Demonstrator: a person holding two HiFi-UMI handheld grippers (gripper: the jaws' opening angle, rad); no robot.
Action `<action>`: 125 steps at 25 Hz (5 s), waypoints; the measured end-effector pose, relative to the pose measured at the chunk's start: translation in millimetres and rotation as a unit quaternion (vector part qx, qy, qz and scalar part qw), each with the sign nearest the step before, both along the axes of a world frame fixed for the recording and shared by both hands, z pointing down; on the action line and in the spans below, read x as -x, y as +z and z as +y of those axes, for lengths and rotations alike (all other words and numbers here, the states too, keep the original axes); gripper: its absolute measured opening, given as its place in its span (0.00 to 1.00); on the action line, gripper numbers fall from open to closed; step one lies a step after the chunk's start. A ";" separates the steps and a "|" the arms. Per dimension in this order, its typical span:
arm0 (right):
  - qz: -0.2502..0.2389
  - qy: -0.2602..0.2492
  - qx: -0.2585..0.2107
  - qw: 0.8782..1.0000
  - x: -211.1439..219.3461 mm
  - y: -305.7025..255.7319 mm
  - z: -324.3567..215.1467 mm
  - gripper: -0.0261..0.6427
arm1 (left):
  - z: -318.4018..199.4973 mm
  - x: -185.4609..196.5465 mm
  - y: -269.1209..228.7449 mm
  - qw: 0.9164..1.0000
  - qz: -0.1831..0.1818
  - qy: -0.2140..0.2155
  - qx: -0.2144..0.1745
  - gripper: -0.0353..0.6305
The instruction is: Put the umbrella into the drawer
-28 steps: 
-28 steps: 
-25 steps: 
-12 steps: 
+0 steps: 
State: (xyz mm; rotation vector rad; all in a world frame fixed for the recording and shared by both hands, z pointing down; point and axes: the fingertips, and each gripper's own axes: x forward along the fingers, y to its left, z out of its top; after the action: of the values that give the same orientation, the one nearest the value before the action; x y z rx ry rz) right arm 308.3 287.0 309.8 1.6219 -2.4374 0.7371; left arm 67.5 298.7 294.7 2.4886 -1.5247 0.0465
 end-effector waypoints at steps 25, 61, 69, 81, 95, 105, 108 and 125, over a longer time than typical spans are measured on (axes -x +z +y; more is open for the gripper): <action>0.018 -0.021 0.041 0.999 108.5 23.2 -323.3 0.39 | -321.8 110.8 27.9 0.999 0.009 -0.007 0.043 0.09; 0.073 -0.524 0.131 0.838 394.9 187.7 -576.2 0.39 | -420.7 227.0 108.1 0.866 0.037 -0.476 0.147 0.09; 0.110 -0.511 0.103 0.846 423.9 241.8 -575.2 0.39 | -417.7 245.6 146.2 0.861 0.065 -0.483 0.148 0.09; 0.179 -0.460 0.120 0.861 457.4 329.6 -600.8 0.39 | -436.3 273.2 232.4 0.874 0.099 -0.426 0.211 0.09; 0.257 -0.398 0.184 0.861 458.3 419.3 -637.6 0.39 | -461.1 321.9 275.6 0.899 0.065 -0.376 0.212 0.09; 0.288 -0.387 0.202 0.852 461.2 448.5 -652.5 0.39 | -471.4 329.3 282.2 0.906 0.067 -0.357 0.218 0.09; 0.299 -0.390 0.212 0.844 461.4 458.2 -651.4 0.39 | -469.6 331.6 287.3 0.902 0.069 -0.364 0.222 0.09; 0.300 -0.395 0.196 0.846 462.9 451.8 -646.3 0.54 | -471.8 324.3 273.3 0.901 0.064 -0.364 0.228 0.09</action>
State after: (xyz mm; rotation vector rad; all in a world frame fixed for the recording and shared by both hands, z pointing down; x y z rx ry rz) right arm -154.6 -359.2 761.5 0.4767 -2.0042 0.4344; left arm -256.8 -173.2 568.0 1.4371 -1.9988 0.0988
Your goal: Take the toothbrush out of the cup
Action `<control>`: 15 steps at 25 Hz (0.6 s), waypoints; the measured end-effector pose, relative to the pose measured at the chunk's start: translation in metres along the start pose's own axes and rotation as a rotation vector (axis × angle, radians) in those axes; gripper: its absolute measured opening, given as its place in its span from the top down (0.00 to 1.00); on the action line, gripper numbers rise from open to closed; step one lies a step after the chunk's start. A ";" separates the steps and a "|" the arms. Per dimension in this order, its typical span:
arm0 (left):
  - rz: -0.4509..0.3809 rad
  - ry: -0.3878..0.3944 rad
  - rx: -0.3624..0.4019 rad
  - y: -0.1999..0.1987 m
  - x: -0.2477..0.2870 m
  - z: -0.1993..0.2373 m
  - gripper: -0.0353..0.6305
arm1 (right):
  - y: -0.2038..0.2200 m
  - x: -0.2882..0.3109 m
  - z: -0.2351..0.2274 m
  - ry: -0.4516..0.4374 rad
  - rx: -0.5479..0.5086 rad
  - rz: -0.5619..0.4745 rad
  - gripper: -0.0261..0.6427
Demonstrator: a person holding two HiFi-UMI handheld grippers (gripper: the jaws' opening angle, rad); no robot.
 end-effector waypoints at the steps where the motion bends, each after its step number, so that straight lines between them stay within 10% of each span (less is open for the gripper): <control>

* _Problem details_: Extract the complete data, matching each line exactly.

* _Task output_:
Demonstrator: a person holding two HiFi-UMI handheld grippers (gripper: the jaws' opening angle, rad); no robot.
Action `<action>`: 125 steps at 25 Hz (5 s), waypoints; the measured end-effector pose, relative to the pose measured at the chunk's start: translation in millimetres and rotation as a unit quaternion (vector part qx, qy, qz and scalar part qw), each with the sign nearest the step before, both along the axes of a world frame fixed for the recording and shared by both hands, z pointing down; on the action line and in the spans below, read x as -x, y as +z and z as +y of those axes, for lengths and rotations alike (all other words and numbers here, the states too, keep the original axes); gripper: its absolute measured opening, given as its place in its span (0.00 to 1.00); on the action line, gripper numbers fall from open to closed; step one lies a step after the chunk's start. A ";" separates the steps and a "|" the arms. Per dimension in this order, its typical span:
arm0 (right):
  - qz: -0.2502..0.2389
  - qy: -0.2602..0.2492
  - qx: -0.2585..0.2107
  - qw: 0.8782..1.0000
  - x: -211.1439..219.3461 mm
  - y: -305.7025..255.7319 mm
  - z: -324.3567..215.1467 mm
  - gripper: -0.0261..0.6427
arm1 (left):
  - z: -318.4018..199.4973 mm
  - x: -185.4609..196.5465 mm
  - y: -269.1209..228.7449 mm
  - qw: 0.9164..1.0000
  - qz: -0.1831..0.1818
  - qy: -0.2140..0.2155
  - qx: -0.2144..0.1745
  - gripper: -0.0353..0.6305
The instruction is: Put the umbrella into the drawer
-28 steps: 
-28 steps: 
-25 steps: 
-12 steps: 
+0 steps: 
State: (xyz mm; rotation vector rad; all in a world frame fixed for the recording and shared by both hands, z pointing down; point and axes: the fingertips, and each gripper's own axes: x forward along the fingers, y to its left, z out of its top; after the action: of the values that give the same orientation, the one nearest the value before the action; x y z rx ry rz) right arm 308.3 287.0 309.8 1.6219 -2.4374 0.7371; left arm 67.5 298.7 294.7 2.4886 -1.5247 0.0465
 end-effector waypoints at steps 25, 61, 69, 81, 95, 105, 108 and 125, over a longer time than typical spans are measured on (axes -x +z +y; more is open for the gripper): <action>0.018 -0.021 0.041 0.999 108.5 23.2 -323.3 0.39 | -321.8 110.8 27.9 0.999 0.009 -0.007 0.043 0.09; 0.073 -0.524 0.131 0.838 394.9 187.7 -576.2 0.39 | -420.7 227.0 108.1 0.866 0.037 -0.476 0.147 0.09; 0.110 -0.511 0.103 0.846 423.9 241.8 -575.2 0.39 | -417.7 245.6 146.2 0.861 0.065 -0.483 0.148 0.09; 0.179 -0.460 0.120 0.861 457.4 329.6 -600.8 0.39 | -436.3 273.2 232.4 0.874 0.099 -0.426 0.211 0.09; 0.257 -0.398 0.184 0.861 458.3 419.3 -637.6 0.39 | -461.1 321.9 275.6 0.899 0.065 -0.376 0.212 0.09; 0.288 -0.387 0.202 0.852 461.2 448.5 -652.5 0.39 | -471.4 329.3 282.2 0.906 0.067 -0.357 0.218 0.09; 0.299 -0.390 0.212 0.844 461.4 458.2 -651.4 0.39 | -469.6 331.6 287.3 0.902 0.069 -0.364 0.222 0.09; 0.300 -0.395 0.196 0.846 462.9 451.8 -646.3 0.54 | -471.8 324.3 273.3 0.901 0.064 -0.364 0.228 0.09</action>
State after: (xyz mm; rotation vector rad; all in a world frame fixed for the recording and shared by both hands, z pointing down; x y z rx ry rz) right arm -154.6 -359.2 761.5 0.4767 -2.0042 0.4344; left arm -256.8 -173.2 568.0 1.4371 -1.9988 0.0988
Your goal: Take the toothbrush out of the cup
Action `<control>`: 15 steps at 25 Hz (0.6 s), waypoints; the measured end-effector pose, relative to the pose measured at the chunk's start: translation in metres along the start pose's own axes and rotation as a rotation vector (axis × angle, radians) in those axes; gripper: its absolute measured opening, given as its place in its span from the top down (0.00 to 1.00); on the action line, gripper numbers rise from open to closed; step one lies a step after the chunk's start. A ";" separates the steps and a "|" the arms. Per dimension in this order, its typical span:
arm0 (left):
  - rz: -0.4509..0.3809 rad
  - ry: -0.3878..0.3944 rad
  - rx: -0.3624..0.4019 rad
  - y: -0.1999..0.1987 m
  - x: -0.2477..0.2870 m
  - z: -0.1993..0.2373 m
  - gripper: -0.0353..0.6305
arm1 (right):
  - y: -0.2038..0.2200 m
  - x: -0.2882..0.3109 m
  - z: -0.2351..0.2274 m
  - ry: -0.4516..0.4374 rad
  - rx: -0.5479..0.5086 rad
  - rz: -0.5619..0.4745 rad
  - gripper: -0.0261..0.6427
Demonstrator: a person holding two HiFi-UMI handheld grippers (gripper: the jaws' opening angle, rad); no robot.
 end-effector waypoints at the steps where the motion bends, each after its step number, so that straight lines between them stay within 10% of each span (less is open for the gripper): <control>

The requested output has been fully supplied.